What you will do => Reproduce the records below exactly; no pictures.
—————
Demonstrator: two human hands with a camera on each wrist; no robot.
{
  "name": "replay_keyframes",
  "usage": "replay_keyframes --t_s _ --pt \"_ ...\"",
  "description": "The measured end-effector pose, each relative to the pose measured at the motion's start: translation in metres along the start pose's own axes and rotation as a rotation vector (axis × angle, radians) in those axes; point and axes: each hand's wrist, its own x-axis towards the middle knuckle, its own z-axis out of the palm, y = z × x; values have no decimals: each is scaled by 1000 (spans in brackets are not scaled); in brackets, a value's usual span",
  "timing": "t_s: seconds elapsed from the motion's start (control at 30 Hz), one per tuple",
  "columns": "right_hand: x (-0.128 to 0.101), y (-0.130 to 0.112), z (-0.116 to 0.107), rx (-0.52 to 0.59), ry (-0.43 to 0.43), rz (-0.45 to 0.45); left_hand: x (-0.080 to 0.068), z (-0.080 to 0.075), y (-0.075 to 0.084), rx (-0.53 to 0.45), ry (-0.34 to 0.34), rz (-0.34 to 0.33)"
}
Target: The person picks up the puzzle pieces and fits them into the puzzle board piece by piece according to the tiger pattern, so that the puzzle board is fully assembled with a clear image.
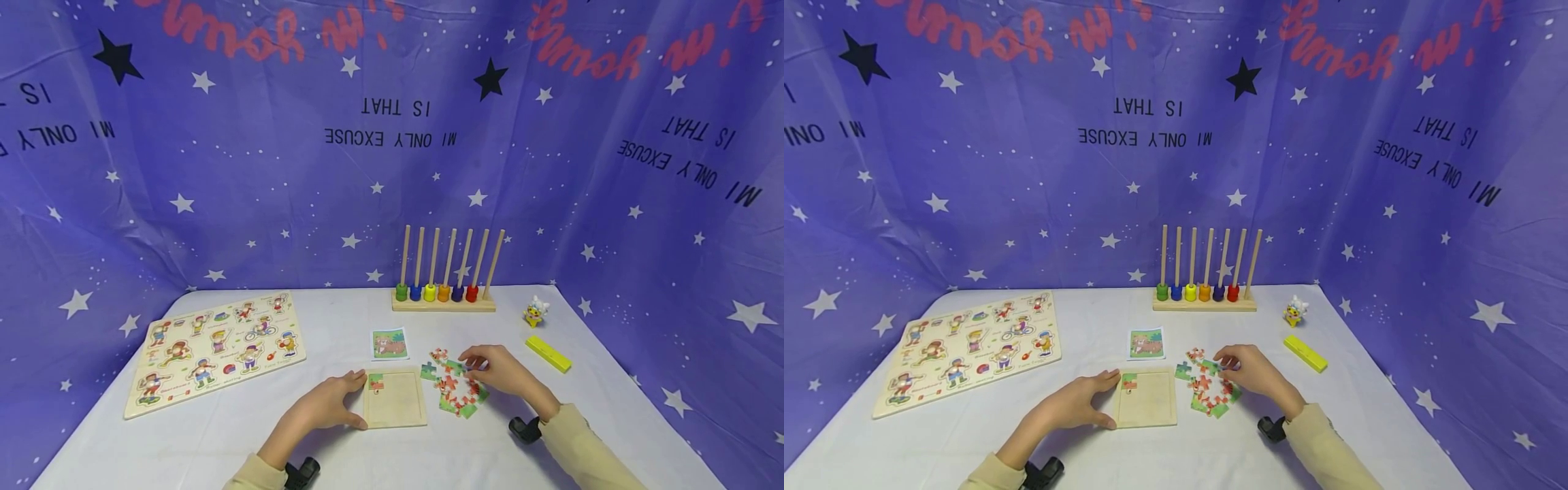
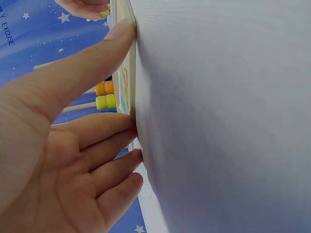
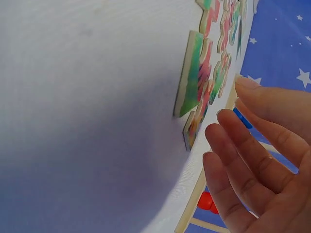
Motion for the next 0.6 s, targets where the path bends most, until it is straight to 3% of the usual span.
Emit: replay_keyframes --t_s 0.4,0.6 --pt "0 7 6 -18 12 -14 0 0 0 3 4 0" --pt "5 5 9 -29 7 31 0 0 1 -6 0 -7"
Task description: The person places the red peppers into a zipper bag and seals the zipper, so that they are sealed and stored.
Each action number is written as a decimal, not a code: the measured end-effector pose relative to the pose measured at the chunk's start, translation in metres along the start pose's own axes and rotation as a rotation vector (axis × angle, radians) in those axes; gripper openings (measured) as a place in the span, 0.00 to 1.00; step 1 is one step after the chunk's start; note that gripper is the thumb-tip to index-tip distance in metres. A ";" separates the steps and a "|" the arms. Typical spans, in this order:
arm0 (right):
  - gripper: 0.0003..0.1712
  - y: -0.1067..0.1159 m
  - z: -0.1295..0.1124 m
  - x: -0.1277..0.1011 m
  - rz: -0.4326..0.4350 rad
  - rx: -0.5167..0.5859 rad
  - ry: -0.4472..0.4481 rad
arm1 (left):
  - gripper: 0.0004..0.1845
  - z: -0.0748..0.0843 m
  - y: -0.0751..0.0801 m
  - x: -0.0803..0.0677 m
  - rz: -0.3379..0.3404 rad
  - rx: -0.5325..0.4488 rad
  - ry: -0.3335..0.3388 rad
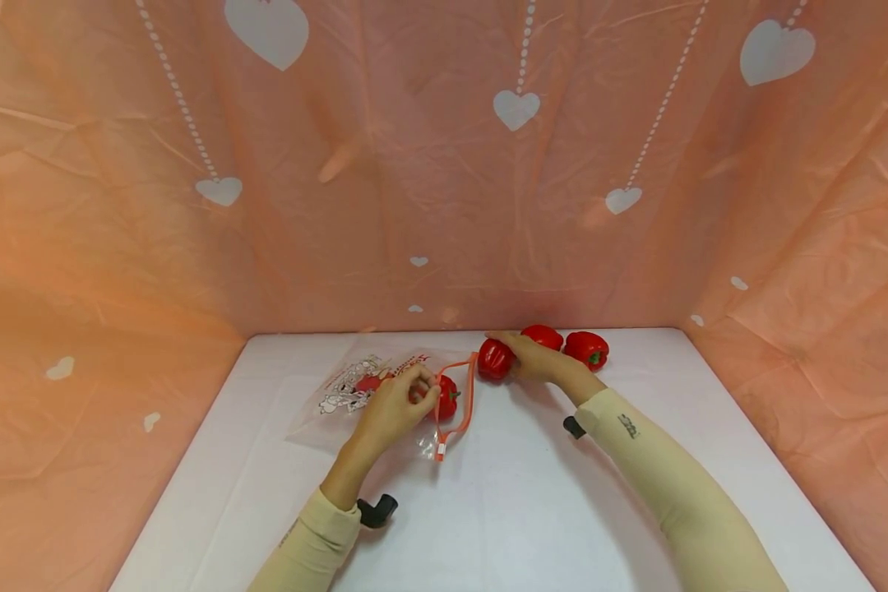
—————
Reply =>
Demonstrator: two human hands with a camera on each wrist; no robot.
{
  "name": "replay_keyframes",
  "usage": "replay_keyframes --t_s _ --pt \"_ ...\"",
  "description": "The measured end-effector pose, each relative to the pose measured at the motion's start: translation in metres along the start pose's own axes and rotation as a rotation vector (axis × angle, radians) in those axes; point and axes: each hand's wrist, its own x-axis towards the middle knuckle, its own z-axis out of the palm, y = z × x; values have no decimals: each is scaled by 1000 (spans in brackets are not scaled); in brackets, a value's usual span",
  "timing": "t_s: seconds elapsed from the motion's start (control at 30 Hz), one per tuple",
  "columns": "right_hand: x (-0.128 to 0.101), y (-0.130 to 0.112), z (-0.116 to 0.107), rx (-0.52 to 0.59), ry (-0.43 to 0.43), rz (-0.45 to 0.45); left_hand: x (-0.080 to 0.068), z (-0.080 to 0.075), y (-0.075 to 0.084), rx (-0.53 to 0.45), ry (-0.34 to 0.34), rz (-0.34 to 0.33)"
}
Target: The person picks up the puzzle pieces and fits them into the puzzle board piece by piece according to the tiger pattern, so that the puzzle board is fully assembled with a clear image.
Motion for the next 0.6 s, targets where the path bends most, until it is straight to 3% of the usual span.
Emit: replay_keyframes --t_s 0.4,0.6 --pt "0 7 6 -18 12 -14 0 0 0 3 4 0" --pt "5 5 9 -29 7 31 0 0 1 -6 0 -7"
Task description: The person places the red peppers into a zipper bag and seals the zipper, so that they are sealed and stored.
Each action number is written as a decimal, not a code: the measured end-effector pose relative to the pose measured at the chunk's start, translation in metres along the start pose's own axes and rotation as a rotation vector (axis × angle, radians) in those axes; gripper openings (measured) as a place in the span, 0.00 to 1.00; step 1 is one step after the chunk's start; note that gripper is the thumb-tip to index-tip distance in metres. A ";" separates the steps and a "|" the arms. Typical spans, in this order:
arm0 (right):
  - gripper: 0.0003..0.1712
  - y: -0.1067..0.1159 m
  - z: -0.1295..0.1124 m
  - x: -0.1277..0.1011 m
  - rz: -0.4326..0.4350 rad
  - rx: -0.5167..0.5859 rad
  - ry: -0.4472..0.4481 rad
arm1 (left):
  - gripper: 0.0004..0.1845
  - z: -0.0748..0.0843 m
  - y: -0.0751..0.0801 m
  - x: -0.0803..0.0677 m
  - rz: -0.3379..0.3404 rad
  - rx: -0.5325..0.4488 rad
  - ry: -0.3335..0.3388 rad

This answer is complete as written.